===== Provided records =====

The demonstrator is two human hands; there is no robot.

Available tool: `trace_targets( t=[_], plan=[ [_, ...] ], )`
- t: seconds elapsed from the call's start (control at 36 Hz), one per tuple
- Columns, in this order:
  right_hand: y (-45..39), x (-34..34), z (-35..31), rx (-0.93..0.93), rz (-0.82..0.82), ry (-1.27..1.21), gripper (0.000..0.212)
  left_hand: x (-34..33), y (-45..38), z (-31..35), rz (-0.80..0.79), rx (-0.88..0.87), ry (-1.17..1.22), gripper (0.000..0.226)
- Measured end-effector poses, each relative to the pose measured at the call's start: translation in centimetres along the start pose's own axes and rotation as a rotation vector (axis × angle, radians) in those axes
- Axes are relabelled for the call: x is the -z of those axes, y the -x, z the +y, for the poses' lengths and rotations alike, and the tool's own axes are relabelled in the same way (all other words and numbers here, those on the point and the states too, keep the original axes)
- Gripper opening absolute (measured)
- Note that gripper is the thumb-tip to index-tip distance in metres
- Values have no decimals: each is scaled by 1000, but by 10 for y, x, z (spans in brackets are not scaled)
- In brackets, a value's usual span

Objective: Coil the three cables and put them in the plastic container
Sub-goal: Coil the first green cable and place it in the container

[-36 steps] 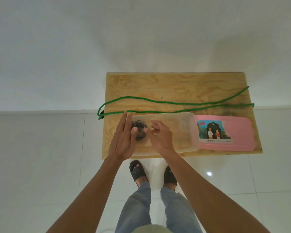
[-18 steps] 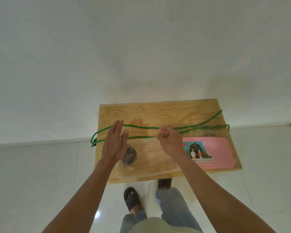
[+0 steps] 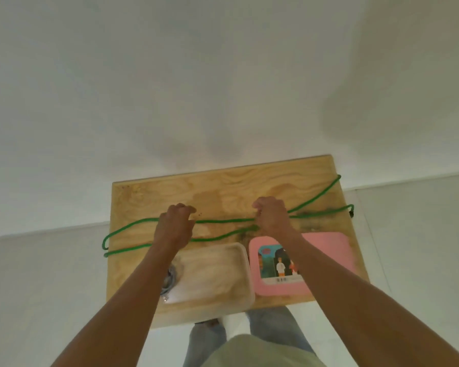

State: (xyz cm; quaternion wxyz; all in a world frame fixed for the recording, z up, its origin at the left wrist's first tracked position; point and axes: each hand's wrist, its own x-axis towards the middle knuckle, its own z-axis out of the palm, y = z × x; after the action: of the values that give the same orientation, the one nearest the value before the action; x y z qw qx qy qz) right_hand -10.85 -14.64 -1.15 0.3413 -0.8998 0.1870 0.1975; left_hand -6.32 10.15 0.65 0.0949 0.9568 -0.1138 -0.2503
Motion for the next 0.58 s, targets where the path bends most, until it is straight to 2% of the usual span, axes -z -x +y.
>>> trace_targets(
  t=[0.14,0.31,0.44,0.53,0.58],
  plan=[
    [-22,2,4,77,-155,197,21,-18,-22,7,-122,34,-193,35],
    [-28,-2,2,119,-270,341,31,-32,-33,3,-109,47,-277,24],
    [-26,-5,-1,210,-266,431,33,-28,-33,5,-96,62,-274,33],
    [-21,0,-16,221,-211,438,41,-12,-30,5,-28,73,-170,21],
    [-18,6,-32,233,-162,448,36,5,-27,3,46,61,-60,14]
  ],
)
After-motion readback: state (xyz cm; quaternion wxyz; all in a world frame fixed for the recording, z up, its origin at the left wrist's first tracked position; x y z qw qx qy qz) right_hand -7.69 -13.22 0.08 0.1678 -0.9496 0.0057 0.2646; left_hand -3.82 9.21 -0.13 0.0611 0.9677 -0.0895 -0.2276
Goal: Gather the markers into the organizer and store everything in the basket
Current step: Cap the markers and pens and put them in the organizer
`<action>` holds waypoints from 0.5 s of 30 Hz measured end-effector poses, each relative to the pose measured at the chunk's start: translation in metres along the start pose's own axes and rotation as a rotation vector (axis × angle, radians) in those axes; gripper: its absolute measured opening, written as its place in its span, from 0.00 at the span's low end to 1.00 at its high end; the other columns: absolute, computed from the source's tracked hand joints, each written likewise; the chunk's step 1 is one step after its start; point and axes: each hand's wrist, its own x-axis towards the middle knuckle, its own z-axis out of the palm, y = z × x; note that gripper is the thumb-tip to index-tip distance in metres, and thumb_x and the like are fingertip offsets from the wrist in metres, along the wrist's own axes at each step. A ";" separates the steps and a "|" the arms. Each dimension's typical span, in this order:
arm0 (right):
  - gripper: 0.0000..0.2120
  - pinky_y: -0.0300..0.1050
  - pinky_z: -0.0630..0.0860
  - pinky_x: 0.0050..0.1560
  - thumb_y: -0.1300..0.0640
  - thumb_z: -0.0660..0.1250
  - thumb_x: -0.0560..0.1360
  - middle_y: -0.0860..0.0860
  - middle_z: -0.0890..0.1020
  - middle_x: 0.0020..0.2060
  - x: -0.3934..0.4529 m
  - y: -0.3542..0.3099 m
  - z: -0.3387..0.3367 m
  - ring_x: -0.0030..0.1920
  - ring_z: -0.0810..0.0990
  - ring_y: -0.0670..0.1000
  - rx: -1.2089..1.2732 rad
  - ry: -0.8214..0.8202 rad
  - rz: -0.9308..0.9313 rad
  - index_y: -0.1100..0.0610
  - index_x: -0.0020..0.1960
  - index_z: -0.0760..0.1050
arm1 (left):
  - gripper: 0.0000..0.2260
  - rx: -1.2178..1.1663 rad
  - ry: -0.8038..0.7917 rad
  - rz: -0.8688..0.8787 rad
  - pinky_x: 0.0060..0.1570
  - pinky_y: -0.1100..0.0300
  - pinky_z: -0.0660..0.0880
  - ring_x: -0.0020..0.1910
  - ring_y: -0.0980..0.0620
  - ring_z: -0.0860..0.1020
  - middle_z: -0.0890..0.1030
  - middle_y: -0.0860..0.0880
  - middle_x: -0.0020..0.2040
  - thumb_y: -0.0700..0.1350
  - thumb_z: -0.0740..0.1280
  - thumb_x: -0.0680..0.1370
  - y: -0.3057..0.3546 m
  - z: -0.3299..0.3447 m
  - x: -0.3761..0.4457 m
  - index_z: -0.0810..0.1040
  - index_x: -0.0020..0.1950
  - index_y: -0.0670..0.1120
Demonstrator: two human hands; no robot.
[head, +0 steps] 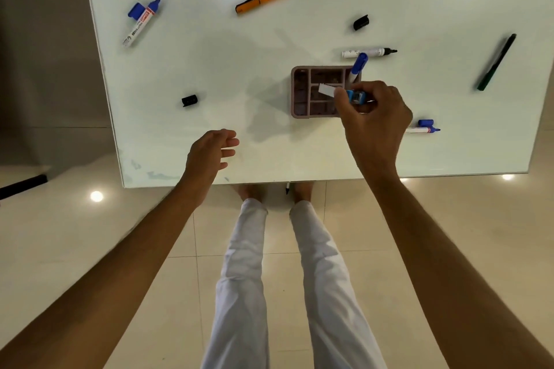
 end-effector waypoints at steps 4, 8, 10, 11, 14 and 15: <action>0.18 0.18 0.67 0.46 0.44 0.74 0.76 0.53 0.85 0.50 0.013 0.004 0.015 0.40 0.77 0.40 -0.047 -0.045 -0.021 0.58 0.57 0.83 | 0.16 -0.011 0.002 -0.005 0.63 0.47 0.76 0.61 0.45 0.83 0.87 0.49 0.58 0.52 0.60 0.85 -0.008 -0.002 -0.006 0.82 0.63 0.46; 0.21 0.18 0.68 0.42 0.42 0.74 0.76 0.52 0.85 0.51 0.022 0.008 0.021 0.45 0.79 0.44 -0.089 -0.041 -0.006 0.57 0.59 0.82 | 0.15 -0.020 0.014 -0.023 0.57 0.52 0.77 0.60 0.45 0.83 0.87 0.49 0.58 0.52 0.59 0.85 -0.019 0.000 -0.012 0.82 0.62 0.46; 0.21 0.19 0.68 0.42 0.41 0.74 0.76 0.52 0.86 0.50 0.025 0.009 0.021 0.45 0.80 0.44 -0.110 -0.039 -0.013 0.56 0.58 0.82 | 0.15 -0.021 0.018 -0.030 0.56 0.52 0.77 0.59 0.45 0.83 0.87 0.49 0.57 0.52 0.59 0.85 -0.025 0.001 -0.015 0.82 0.61 0.47; 0.21 0.20 0.68 0.42 0.41 0.74 0.75 0.51 0.86 0.50 0.026 0.010 0.020 0.45 0.80 0.44 -0.117 -0.040 -0.017 0.56 0.58 0.82 | 0.15 -0.023 0.020 -0.033 0.56 0.52 0.77 0.59 0.46 0.83 0.87 0.50 0.57 0.52 0.59 0.85 -0.027 0.001 -0.016 0.82 0.61 0.47; 0.21 0.21 0.66 0.42 0.40 0.74 0.75 0.51 0.86 0.48 0.027 0.015 0.020 0.45 0.82 0.46 -0.136 -0.051 -0.019 0.56 0.56 0.83 | 0.15 -0.032 0.027 -0.039 0.57 0.52 0.77 0.57 0.48 0.84 0.87 0.50 0.57 0.52 0.59 0.85 -0.033 0.003 -0.021 0.83 0.61 0.48; 0.20 0.20 0.65 0.41 0.41 0.74 0.75 0.51 0.86 0.47 0.026 0.016 0.019 0.45 0.82 0.46 -0.146 -0.065 -0.017 0.57 0.56 0.83 | 0.15 -0.038 0.031 -0.039 0.57 0.52 0.77 0.56 0.49 0.83 0.87 0.50 0.56 0.52 0.59 0.85 -0.034 0.003 -0.024 0.83 0.61 0.48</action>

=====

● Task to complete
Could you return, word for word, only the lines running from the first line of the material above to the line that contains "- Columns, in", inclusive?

● The answer
The demonstrator is two human hands; there is no robot.

Available tool: `trace_targets( t=[_], plan=[ [_, ...] ], )`
- t: seconds elapsed from the call's start (control at 36 Hz), one per tuple
- Columns, in this order:

This exercise has now been completed.